American writer and magazine editor (1948–2020)

Robert "Bob" Martin (October 8, 1948 – July 20, 2020) was the original editor of Fangoria, an American horror film fan magazine. Martin steered the publication from 1979 to 1986, during which slasher films were popular.

==Career==
A collaborative relationship with writer-director Frank Henenlotter resulted in a novelization Martin adapted from Henenlotter's feature film Brain Damage and two produced screenplays, Basket Case 3: The Progeny and Frankenhooker, with Martin writing initial drafts from Henenlotter's detailed outlines. In 1994, Martin, under the name "Ed Flixman" became editor of Sci-Fi Entertainment (later renamed to Sci Fi magazine), the "official magazine" of the Sci-Fi Channel, and continued in that capacity through October 1996. His column of film news continued to run in that magazine, until a blistering argument with the new editor regarding remarks in Martin's column that the new editor feared might incur the wrath of the Sci-Fi Channel.

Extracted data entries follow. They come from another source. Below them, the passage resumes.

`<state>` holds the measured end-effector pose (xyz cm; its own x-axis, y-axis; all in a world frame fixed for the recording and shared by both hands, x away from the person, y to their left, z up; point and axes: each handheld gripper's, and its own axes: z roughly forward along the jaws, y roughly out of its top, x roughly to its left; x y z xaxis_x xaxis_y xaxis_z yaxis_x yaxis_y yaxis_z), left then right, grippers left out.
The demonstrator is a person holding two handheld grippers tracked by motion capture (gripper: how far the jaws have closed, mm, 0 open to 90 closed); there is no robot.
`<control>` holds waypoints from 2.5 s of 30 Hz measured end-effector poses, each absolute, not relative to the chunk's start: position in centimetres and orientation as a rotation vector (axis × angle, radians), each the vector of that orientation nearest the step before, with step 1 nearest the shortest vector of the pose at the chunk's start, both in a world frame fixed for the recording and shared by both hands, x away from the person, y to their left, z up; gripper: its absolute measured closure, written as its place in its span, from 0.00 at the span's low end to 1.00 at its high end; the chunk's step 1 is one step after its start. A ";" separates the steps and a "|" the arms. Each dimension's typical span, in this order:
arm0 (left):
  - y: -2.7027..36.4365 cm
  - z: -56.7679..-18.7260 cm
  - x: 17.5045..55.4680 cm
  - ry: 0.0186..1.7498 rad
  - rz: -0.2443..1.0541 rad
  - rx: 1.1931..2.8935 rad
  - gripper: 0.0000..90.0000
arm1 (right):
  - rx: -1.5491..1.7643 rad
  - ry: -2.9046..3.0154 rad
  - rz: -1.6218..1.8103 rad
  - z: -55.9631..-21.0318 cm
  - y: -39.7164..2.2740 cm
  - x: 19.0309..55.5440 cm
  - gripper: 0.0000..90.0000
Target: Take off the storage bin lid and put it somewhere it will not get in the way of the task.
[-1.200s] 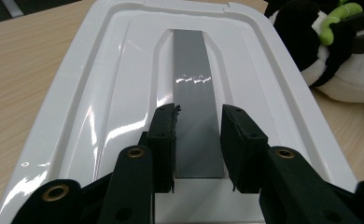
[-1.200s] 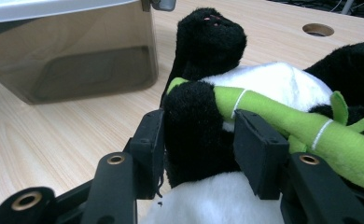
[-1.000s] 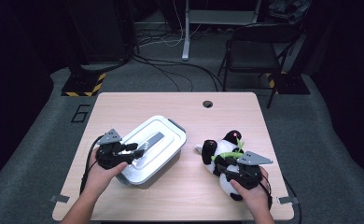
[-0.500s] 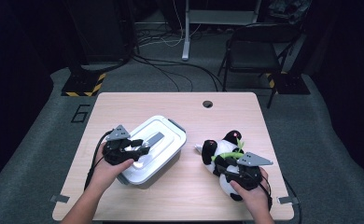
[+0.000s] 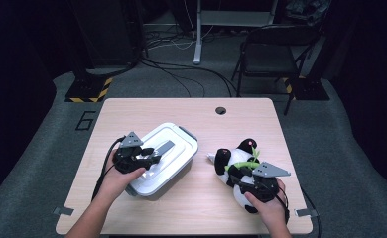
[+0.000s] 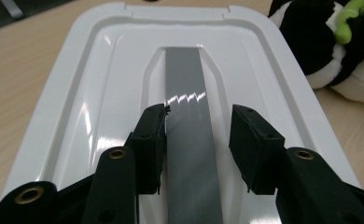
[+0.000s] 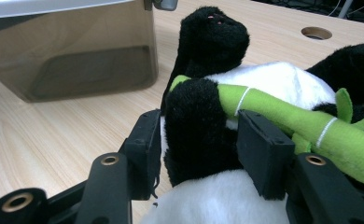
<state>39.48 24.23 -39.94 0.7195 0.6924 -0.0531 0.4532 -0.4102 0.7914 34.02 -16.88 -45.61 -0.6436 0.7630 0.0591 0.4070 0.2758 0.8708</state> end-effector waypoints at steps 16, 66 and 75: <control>23.2 -39.7 40.7 0.879 0.384 2.103 0.73 | 1.064 2.173 1.322 -45.7 -17.0 34.1 0.55; 22.6 -36.1 40.4 0.868 0.400 2.114 0.74 | 1.061 2.163 1.328 -45.8 -17.2 34.1 0.55; 25.2 -35.6 40.6 0.921 0.429 2.090 0.74 | 1.060 2.162 1.328 -45.8 -17.2 34.1 0.55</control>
<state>40.59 25.20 -35.60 0.6784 0.7346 -0.0095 0.4654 -0.4198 0.7792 34.10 -17.21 -45.82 -0.6379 0.7679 0.0579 0.3988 0.2651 0.8779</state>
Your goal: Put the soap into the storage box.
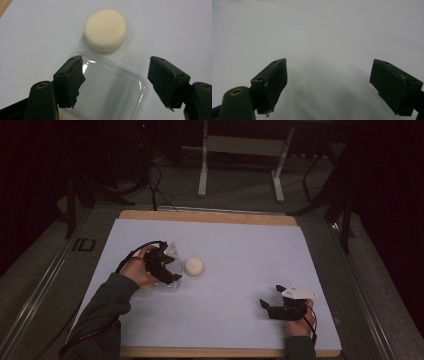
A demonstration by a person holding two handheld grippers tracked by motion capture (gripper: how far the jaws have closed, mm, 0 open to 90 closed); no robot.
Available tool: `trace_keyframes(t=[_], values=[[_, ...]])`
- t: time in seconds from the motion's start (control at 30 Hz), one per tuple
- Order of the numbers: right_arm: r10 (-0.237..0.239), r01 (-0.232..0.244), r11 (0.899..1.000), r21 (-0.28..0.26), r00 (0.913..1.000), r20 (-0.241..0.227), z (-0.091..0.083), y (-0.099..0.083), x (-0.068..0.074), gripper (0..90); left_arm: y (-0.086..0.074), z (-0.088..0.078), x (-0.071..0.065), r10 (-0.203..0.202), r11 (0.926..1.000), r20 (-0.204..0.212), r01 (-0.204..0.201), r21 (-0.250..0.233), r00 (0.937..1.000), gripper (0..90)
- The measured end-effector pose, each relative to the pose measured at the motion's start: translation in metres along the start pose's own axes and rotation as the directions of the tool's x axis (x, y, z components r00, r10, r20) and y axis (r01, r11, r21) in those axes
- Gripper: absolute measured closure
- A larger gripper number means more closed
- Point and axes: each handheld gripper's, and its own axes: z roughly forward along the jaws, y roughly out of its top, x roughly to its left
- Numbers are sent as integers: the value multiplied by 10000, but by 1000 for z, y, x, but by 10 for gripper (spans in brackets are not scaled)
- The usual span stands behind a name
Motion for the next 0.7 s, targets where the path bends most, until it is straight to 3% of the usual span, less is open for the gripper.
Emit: trace_keyframes(t=[0.7], values=[[3, -3, 10000, 2, 10000, 18, 0, 0, 0, 144, 16, 11, 14, 22, 9995, 366, -34, 323, 9993, 276]])
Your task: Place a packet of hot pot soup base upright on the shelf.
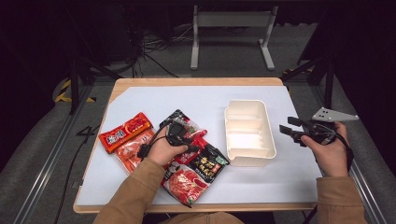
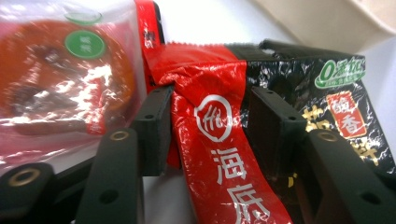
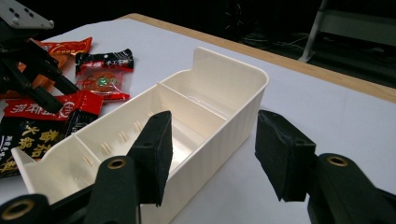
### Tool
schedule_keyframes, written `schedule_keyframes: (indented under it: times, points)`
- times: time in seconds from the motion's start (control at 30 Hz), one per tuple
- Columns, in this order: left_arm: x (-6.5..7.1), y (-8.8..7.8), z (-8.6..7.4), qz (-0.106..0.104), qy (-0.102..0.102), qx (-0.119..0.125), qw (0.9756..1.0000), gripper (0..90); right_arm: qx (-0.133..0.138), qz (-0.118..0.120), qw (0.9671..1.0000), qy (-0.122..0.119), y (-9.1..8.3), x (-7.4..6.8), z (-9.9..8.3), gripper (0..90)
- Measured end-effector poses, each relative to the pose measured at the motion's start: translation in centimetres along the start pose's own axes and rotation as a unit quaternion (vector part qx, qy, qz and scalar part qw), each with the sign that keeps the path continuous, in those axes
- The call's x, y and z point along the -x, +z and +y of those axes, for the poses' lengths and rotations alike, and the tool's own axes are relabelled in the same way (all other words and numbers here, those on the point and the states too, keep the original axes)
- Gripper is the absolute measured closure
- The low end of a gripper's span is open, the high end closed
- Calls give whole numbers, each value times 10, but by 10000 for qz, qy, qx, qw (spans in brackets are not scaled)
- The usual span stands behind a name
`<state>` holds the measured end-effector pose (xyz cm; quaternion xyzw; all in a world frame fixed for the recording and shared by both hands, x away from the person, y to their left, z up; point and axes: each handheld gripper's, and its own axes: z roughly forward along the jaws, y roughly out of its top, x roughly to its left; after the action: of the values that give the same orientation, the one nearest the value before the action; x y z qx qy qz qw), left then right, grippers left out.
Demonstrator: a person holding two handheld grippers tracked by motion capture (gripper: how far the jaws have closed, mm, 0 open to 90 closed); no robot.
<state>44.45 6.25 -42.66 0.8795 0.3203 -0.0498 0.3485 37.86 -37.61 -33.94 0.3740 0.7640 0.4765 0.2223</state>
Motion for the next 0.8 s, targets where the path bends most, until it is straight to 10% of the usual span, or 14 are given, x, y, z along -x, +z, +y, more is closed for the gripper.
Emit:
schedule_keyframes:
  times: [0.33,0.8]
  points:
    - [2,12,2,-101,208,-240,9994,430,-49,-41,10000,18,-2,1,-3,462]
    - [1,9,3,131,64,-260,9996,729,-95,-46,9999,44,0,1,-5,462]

In December 1996, Martin relocated from his native New York to Los Angeles, where he mostly worked as an Internet techie, but also wrote press materials for a few films, most notably The People vs. Larry Flynt, in which his description of Flynt as "the last champion of the sexual revolution" stirred the wrath of Gloria Steinem, generating considerable press for the film. (In Martin's original, the phrase had been "the last champion of a failed sexual revolution.")

As of March 2006, he was working as a blackjack dealer in Las Vegas. That career was cut short by a stroke that left him incapable of handling cards or chips as professionally required. After a period spent on disability, Martin joined the horror portal Dread Central as a regular contributor in May 2009.

==Death==
Robert Martin died on July 20, 2020, at age 71.